Assim, os filósofos chineses, observadores argutos da realidade, preferiram que esta se revelasse por si própria sem tentarem impor-lhe critérios. Observando uma montanha, constataram o seu lado escuro e o seu lado soalheiro. É o yin e o yang, o começo de tudo. Ao mesmo tempo, a realidade transforma-se ciclicamente ao ritmo das quatro estações. Por isso, estas constituem um paradigma do processo da transformação. O ritmo sazonal não pode ser ignorado pelo Homem, sob pena de se cometerem erros. E aqui a filosofia chinesa e a Bíblia encontram-se: “Todas as coisas têm o seu tempo, e tudo o que existe debaixo dos céus tem a sua hora”.

Foi devido a esta preocupação com a descoberta dos tempos certos para as acções que os Chineses desenvolveram diversos sistemas para a descoberta dos “tempos auspiciosos” para os diversos tipos de actividade. A multiplicidade desses sistemas foi tal que o imperador Qian Long (1736-1795) encarregou um grupo de sábios de organizarem um sistema unificado, que é o que ainda hoje é seguido no Tong Shu. Apesar da natural tentação de se ver o almanaque chinês como uma mera crença popular, ele é, na verdade, sustentado por todo um trabalho de reflexão filosófica e de compreensão da realidade.

Os Chineses preocuparam-se mais com a harmonização das suas próprias acções com os ritmos naturais. Preferiram olhar a realidade tal como ela é (ou melhor, tal como ela própria se apresenta), sem tentar decompô-la. Ao passo que no Ocidente primeiro estabeleceram-se os princípios metafísicos e, num segundo passo, procurou-se analisar a realidade à luz desses mesmos princípios.

O Tong Shu ainda goza de um merecido prestígio e tem o seu lugar garantido num pedestal próprio. É insubstituível e, por isso, continua a ser reeditado anualmente.
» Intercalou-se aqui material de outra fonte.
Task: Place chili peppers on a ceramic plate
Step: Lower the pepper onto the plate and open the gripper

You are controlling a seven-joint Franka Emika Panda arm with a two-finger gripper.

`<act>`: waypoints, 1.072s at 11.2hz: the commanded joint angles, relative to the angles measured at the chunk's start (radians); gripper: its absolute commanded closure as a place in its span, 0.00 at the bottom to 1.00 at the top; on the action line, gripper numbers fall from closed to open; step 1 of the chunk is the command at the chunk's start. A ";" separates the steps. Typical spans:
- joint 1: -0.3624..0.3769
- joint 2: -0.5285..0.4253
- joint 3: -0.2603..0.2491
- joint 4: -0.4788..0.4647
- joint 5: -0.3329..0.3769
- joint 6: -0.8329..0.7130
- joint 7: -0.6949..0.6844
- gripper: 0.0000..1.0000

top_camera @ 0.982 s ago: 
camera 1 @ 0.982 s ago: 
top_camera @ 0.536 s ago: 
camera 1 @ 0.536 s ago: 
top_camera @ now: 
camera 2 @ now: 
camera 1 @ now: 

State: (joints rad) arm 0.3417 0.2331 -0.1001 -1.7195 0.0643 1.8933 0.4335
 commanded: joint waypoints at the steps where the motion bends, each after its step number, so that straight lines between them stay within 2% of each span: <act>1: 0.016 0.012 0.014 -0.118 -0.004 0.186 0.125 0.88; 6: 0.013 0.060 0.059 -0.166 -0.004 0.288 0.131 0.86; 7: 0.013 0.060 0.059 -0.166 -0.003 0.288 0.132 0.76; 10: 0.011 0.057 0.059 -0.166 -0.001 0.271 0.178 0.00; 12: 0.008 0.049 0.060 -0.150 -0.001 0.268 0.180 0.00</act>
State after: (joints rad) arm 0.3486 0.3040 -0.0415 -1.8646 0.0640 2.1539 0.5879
Paralelamente, têm vindo a surgir nas últimas décadas, em número crescente, versões mais populares do Tong Shu, em que o conteúdo principal são as previsões para os 12 signos, à semelhança do que se faz no Ocidente com os 12 signos da astrologia ocidental. Diga-se de passagem que os 12 signos astrológicos não são mencionados no Tong Shu, que apenas se refere aos 12 ramos terrestres (cada ramo terrestre corresponde a um signo).

O tempo é pois uma preocupação central da tradição chinesa. Mas o espaço tem o seu lugar próprio, e igualmente desenvolvido, noutra tradição, o feng shui, que nos dias de hoje conhece no Ocidente uma divulgação sem precedente.
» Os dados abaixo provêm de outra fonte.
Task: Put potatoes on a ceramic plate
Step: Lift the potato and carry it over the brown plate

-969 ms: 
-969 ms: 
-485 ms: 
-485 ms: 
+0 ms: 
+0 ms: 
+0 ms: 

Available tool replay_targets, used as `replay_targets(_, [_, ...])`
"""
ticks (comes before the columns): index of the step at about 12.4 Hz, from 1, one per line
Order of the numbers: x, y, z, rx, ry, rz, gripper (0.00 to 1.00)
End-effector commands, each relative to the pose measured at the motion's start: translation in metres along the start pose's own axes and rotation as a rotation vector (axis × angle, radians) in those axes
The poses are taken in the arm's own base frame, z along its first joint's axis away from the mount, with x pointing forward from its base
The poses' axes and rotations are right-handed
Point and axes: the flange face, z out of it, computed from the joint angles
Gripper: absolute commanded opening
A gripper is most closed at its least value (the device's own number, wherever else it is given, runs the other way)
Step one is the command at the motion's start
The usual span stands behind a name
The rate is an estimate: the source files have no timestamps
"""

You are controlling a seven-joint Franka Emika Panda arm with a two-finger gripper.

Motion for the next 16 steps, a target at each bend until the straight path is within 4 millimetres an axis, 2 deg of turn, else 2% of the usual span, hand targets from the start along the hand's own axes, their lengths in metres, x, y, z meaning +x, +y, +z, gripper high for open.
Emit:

Ao contrário do que muitos (incluindo chineses) pensam, o ano astrológico chinês não começa no dia da festividade do ano novo lunar. É que os astrólogos não seguem o calendário lunar, baseado nas lunações, mas sim um calendário solar, o Calendário do Agricultor, que se diz ter sido criado na longínqua dinastia Xia. Segundo esse calendário, o ano começa no dia 4 de Fevereiro, dia do Li Chun (isto é, do estabelecimento da Primavera). Nesse mesmo dia começa o mês do Tigre.
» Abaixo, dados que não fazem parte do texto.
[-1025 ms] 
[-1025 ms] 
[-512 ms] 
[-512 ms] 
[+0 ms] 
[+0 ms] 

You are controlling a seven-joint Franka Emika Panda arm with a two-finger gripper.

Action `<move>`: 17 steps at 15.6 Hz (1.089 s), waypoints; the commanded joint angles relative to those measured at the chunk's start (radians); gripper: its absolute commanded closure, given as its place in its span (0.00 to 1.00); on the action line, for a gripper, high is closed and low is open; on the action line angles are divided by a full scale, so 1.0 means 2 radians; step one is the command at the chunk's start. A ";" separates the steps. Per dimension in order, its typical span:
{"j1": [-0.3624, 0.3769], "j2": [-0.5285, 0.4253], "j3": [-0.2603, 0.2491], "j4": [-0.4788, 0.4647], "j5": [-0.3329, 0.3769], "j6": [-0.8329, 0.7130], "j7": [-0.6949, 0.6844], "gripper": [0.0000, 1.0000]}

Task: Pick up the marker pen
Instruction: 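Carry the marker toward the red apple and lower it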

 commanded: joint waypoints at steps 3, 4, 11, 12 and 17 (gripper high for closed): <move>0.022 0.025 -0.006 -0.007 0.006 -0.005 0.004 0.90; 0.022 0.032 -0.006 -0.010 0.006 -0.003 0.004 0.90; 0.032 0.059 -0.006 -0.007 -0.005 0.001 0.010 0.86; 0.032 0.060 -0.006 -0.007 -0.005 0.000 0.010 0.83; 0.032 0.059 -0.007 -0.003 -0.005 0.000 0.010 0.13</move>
O ano que começa a 4 de Fevereiro de 2009 é definido pelo caule celeste ji (que corresponde ao elemento Terra na modalidade yin) e pelo ramo terrestre chou (que corresponde ao signo do Búfalo, que, por natureza, também pertence ao elemento Terra). Trata-se pois de um ano jichou, do signo do Búfalo e do elemento Terra.